Aesthetics and conceptions of creativity in the philosophy of Russia abroad
Abstract
The article is devoted to analyzing aesthetic ideas and concepts of creativity in the philosophy of the Russian abroad. The aesthetic works of V.V. Veidle, N.N. Yevreinov, N.O. Lossky, I.A. Ilyin are analyzed as examples. Veydle in his book "The Dying of Art" presented a Christian view of the crisis of art and the causes of its decline in the twentieth century. Yevreinov in his "Revelation of Art" explored the psychology of creativity and developed a psychoanalytic view of art, he also showed its connection to religion. Lossky in his book "The World as Realization of Beauty. Fundamentals of Aestheticism" developed a concept of beauty based on intuitionism and personalism.

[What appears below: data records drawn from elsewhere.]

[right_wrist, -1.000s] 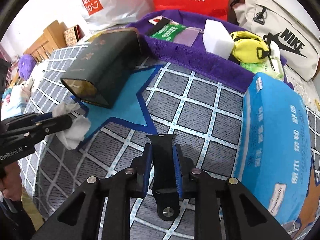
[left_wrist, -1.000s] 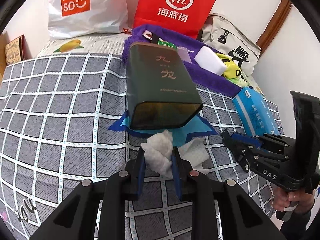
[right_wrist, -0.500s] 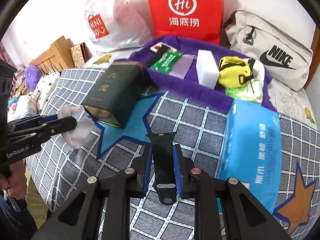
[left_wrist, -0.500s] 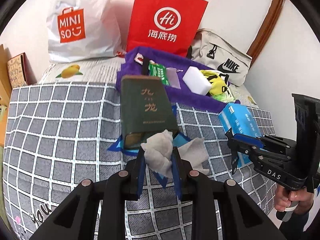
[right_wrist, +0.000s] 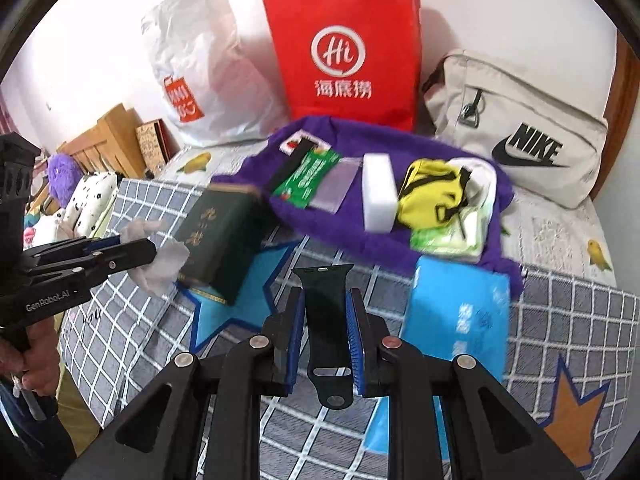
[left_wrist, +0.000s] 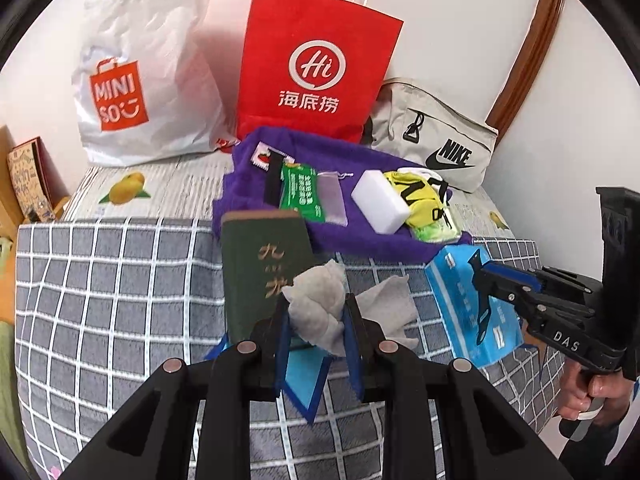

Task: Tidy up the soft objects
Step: 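Carry the tissue with the left tool while the right tool carries the strap toward the towel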

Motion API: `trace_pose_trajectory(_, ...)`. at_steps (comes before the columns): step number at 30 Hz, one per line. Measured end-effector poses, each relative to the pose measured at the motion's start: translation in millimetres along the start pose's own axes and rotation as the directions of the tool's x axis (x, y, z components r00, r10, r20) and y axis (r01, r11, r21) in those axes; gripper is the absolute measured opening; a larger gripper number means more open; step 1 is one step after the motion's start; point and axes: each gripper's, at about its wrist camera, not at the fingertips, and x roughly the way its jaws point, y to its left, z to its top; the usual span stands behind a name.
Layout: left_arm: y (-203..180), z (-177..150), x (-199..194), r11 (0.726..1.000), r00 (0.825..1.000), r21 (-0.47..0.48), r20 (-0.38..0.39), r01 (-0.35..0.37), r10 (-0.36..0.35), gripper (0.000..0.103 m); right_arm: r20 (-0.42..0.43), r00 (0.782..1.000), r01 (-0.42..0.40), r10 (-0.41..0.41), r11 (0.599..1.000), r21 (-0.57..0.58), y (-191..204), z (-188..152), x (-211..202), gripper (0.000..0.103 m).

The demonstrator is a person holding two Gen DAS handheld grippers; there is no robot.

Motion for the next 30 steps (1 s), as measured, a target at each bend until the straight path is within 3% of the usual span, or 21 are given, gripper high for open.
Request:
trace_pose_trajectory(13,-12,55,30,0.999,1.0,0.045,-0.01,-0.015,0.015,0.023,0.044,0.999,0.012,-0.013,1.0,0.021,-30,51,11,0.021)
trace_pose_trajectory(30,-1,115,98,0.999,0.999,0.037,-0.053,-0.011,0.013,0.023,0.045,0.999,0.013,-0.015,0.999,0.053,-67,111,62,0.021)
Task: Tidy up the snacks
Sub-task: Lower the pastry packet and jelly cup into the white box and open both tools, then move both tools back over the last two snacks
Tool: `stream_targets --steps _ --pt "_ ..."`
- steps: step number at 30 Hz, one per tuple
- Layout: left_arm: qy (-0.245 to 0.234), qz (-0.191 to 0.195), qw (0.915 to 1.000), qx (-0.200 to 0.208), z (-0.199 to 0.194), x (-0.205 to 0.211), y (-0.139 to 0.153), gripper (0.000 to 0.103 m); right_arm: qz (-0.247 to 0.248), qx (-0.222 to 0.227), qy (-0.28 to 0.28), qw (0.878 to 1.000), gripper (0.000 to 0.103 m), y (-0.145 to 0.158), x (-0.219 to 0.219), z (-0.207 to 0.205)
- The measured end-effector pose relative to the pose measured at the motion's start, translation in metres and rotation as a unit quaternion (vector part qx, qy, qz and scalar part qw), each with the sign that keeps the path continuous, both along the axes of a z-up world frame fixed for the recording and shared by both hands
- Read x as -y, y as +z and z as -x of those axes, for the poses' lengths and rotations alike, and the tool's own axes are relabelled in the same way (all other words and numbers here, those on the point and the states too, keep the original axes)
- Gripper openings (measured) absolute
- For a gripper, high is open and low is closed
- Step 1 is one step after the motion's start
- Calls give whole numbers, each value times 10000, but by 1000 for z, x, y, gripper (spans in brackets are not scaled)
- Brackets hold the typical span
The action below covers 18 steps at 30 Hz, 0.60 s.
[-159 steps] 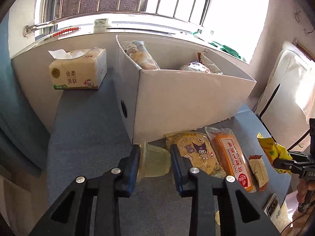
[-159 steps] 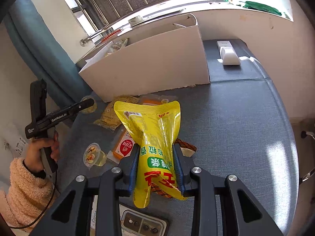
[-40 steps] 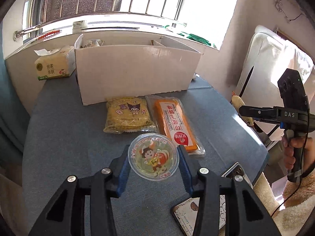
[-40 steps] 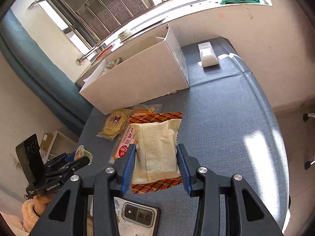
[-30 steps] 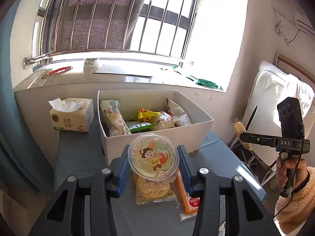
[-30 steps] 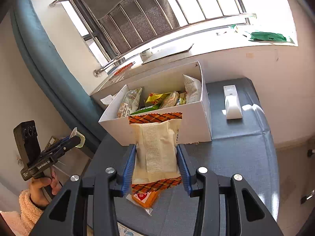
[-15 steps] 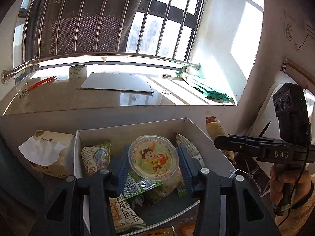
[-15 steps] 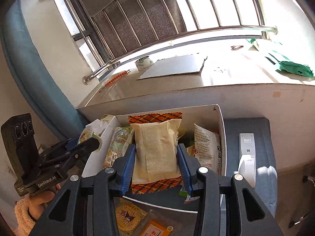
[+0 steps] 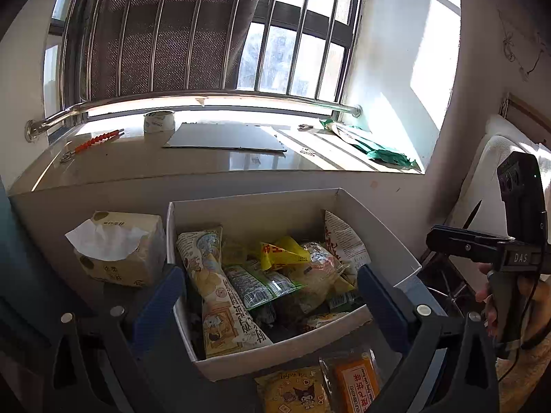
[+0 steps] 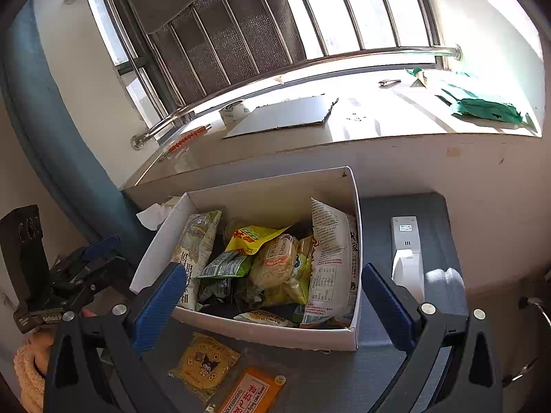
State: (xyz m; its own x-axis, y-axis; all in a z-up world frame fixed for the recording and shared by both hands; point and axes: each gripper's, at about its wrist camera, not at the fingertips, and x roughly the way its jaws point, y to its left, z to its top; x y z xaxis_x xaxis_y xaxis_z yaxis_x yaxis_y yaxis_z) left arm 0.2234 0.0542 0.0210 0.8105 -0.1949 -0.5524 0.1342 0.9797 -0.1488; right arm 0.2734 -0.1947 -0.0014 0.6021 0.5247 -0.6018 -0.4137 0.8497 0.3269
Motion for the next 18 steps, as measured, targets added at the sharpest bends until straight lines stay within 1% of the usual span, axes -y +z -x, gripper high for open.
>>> stream_targets --steps 5,8,10,13,16,18 --pt "-11 -35 9999 169 60 6 -3 103 78 1 124 9999 103 -14 8 53" --pt "-14 -9 9997 232 96 13 -13 103 132 -65 194 9997 103 -33 11 87" --pt "7 30 9999 135 116 17 -25 103 155 -92 155 9997 103 -48 14 108" --pt "185 98 9998 -52 143 20 -45 103 286 -419 30 9987 103 -78 16 131" --pt "300 337 9987 -245 163 21 -64 103 259 -797 -51 9965 103 -108 17 149" --pt "321 526 9975 -356 174 23 -76 103 404 -1029 -17 9939 103 -124 10 155"
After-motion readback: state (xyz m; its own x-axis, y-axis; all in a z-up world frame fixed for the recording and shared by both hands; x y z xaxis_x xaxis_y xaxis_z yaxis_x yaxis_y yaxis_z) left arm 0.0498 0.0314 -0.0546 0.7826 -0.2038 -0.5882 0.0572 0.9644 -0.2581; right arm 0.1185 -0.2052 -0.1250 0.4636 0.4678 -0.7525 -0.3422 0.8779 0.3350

In his treatise "Foundations of Art", Ilyin determined the criterion of artistic perfection and provided a theoretical basis for the methodology of "concrete aesthetic analysis of art". Each of the thinkers mentioned above sought to discover new paths in aesthetics to overcome abstract scientific theories that were claimed to interfere with the full-fledged perception of art. The thinkers of Russian emigration regarded aesthetics not as a separate, autonomous scientific field, but as an integral and important part of human life and existence in general, they insisted on the need for synthesis of aesthetics, ontology and philosophical anthropology, with each of them formulating their personal understanding of beauty, the relationship between art and religion. Common to all of them was the view that art reflects the spiritual state of man, the level of perfection in culture, the relationship between creativity and religious outlook. Aesthetics in the works of the thinkers of Russian abroad is an important part of the development of Russian religious philosophy of the twentieth century.